Mechanical stimuli have a significant influence on the growth of bone. Osteocytes of canaliculi can communicate with osteoblasts. Furthermore, osteoblasts communicate with cells in the bone marrow with projecting it cells into endothelial thus forms new bone cells. This aims of this research are to determine the effect of mechanical stimuli on the static and dynamic of stress, strain, and strain rate on the bone tissue and the influence of differences in bone properties (Young’s modulus). In this research, a linear elastic material model was chosen for bone tissue modelling and analysis. The strain and stress of the modelling bones were calculated using finite element method of the derivation harmonic oscillator for bone. The results showed that the static force results maximum strain rate  20.986/s, furthermore, due to the different properties of the bone (reduction is 6% of Young’s modulus of 17.9 GPa to 16.92 GPa ) resulted in the increase strain rate 0.238/s.The increase in external force is proportional to the increase in the maximum strain and strain rate.

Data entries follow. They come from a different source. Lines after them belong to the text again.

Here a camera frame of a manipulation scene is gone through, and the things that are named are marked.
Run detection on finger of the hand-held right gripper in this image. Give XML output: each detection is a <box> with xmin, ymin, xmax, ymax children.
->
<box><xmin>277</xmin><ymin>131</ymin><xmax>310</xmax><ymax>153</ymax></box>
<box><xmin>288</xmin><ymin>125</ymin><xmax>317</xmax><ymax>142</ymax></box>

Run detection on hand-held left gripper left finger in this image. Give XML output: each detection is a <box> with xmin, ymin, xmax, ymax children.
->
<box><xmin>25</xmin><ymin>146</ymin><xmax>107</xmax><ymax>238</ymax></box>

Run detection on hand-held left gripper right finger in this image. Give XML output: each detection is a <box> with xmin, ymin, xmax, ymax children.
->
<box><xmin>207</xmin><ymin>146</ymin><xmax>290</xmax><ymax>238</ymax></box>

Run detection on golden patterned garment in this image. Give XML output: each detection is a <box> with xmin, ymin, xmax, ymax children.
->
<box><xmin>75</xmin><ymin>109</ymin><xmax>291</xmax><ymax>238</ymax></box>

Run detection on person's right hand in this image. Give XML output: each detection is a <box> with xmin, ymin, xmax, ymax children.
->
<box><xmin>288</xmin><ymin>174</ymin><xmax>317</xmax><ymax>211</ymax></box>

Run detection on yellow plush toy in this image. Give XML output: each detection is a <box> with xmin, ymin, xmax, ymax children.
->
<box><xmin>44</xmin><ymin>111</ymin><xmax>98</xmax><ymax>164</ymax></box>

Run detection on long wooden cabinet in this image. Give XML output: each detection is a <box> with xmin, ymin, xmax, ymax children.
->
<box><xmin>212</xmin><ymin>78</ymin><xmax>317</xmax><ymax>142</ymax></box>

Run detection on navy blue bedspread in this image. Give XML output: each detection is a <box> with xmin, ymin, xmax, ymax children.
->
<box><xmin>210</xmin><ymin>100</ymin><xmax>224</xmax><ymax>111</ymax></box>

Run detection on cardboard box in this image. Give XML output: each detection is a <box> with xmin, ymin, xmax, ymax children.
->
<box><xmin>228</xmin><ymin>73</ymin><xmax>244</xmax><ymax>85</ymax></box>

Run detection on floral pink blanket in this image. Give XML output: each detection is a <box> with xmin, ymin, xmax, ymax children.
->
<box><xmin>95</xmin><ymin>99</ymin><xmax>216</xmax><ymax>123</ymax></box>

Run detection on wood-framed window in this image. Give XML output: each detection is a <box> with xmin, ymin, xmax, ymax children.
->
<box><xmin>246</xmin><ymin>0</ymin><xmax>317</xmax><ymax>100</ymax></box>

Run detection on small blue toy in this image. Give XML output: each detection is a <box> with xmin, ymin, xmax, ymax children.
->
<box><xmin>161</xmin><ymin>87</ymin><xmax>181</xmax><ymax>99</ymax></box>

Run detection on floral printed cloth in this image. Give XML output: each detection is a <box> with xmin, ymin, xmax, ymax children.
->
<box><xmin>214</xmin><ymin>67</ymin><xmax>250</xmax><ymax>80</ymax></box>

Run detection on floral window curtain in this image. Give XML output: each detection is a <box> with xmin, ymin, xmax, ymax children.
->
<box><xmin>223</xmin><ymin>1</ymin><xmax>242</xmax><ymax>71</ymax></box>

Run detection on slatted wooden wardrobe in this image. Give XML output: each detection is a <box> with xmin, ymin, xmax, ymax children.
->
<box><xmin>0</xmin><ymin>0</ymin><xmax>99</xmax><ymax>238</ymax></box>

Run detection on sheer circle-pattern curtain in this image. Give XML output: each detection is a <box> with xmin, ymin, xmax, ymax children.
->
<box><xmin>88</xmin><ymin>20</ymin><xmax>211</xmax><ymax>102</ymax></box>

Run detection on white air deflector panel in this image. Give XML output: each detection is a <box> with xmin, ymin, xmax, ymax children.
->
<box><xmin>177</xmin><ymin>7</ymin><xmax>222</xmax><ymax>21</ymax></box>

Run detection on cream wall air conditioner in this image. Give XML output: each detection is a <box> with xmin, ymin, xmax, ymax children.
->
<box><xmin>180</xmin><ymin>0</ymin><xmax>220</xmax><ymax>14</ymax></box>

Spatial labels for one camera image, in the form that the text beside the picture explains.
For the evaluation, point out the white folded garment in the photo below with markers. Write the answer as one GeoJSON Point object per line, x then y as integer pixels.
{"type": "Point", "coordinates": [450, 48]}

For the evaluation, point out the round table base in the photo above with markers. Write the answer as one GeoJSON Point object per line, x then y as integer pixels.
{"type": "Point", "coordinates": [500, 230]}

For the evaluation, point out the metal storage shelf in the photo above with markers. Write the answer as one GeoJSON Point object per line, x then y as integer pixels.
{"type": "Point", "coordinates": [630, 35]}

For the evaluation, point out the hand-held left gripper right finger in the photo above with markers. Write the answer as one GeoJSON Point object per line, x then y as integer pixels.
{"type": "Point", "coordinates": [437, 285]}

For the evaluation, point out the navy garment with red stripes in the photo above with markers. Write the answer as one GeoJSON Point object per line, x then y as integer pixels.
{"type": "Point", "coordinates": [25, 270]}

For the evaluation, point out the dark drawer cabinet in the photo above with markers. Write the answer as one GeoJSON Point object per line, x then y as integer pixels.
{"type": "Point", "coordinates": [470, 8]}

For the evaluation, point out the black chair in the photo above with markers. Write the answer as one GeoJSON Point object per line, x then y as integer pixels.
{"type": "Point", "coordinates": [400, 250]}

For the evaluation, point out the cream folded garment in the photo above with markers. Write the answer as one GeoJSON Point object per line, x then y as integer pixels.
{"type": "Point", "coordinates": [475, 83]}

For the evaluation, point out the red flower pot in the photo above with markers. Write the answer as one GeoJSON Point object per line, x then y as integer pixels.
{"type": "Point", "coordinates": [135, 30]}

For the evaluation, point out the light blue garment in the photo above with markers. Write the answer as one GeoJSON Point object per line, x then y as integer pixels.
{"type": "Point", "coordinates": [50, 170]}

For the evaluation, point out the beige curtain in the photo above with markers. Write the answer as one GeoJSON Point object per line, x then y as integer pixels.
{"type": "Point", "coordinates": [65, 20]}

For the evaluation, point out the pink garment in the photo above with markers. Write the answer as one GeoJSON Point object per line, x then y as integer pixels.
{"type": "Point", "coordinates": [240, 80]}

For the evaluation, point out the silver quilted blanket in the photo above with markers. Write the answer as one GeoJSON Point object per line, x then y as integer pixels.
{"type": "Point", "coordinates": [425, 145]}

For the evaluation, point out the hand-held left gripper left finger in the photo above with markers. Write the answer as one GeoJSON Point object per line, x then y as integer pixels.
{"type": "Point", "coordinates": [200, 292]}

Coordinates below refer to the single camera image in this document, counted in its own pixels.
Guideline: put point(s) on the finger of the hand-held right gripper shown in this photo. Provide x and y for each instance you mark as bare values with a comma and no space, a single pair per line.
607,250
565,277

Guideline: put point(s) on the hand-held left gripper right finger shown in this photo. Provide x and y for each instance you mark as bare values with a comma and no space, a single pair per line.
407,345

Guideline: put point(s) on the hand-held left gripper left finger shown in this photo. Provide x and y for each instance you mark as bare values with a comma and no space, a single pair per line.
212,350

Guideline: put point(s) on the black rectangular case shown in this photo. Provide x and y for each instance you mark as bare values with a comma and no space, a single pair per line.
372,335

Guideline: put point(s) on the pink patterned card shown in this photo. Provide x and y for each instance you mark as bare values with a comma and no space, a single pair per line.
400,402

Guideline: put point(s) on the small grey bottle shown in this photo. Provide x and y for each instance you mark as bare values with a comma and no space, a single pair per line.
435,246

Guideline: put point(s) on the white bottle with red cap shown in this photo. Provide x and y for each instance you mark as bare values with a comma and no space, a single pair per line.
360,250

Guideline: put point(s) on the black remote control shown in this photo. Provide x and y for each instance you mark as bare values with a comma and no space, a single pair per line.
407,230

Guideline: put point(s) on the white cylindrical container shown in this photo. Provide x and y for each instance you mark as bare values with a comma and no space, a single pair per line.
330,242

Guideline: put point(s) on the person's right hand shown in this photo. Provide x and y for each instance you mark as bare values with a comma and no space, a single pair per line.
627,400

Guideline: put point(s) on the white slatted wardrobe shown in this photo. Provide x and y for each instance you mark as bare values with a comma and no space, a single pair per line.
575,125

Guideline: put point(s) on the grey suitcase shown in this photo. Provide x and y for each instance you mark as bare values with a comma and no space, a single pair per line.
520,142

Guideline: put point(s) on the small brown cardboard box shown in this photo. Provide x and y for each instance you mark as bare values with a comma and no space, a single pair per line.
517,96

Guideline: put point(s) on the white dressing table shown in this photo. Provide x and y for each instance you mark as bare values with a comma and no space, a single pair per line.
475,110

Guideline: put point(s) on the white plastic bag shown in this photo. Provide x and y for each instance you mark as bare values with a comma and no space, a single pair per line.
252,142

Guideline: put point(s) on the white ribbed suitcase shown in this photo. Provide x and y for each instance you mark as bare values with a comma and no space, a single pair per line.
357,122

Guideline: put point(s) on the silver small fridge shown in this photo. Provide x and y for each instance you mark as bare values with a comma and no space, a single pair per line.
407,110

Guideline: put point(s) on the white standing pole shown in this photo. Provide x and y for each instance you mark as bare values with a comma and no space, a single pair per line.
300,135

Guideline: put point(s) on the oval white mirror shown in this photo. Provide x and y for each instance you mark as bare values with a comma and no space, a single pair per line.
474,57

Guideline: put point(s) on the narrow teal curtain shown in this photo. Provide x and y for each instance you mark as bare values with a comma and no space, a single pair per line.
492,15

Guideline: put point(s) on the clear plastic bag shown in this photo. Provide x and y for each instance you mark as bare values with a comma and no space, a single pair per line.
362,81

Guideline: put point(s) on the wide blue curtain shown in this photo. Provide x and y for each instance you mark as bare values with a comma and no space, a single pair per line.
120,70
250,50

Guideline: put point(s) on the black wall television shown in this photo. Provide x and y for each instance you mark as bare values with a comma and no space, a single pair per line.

The decrease bone properties (reduction is 6% of Young’s modulus) decreases the tension 2.36%, raise the strain 14.536% or every decrease 2% (the increase is one decade of age) will decrease tension 0.78667% and the increase the strain 4.485%. The results of this study can be used to calculate the bone density by using the equations of  V. Klika and F. Marsik. Besides, this analyze study also useful for modelling the growth of bone around the joints in the spine.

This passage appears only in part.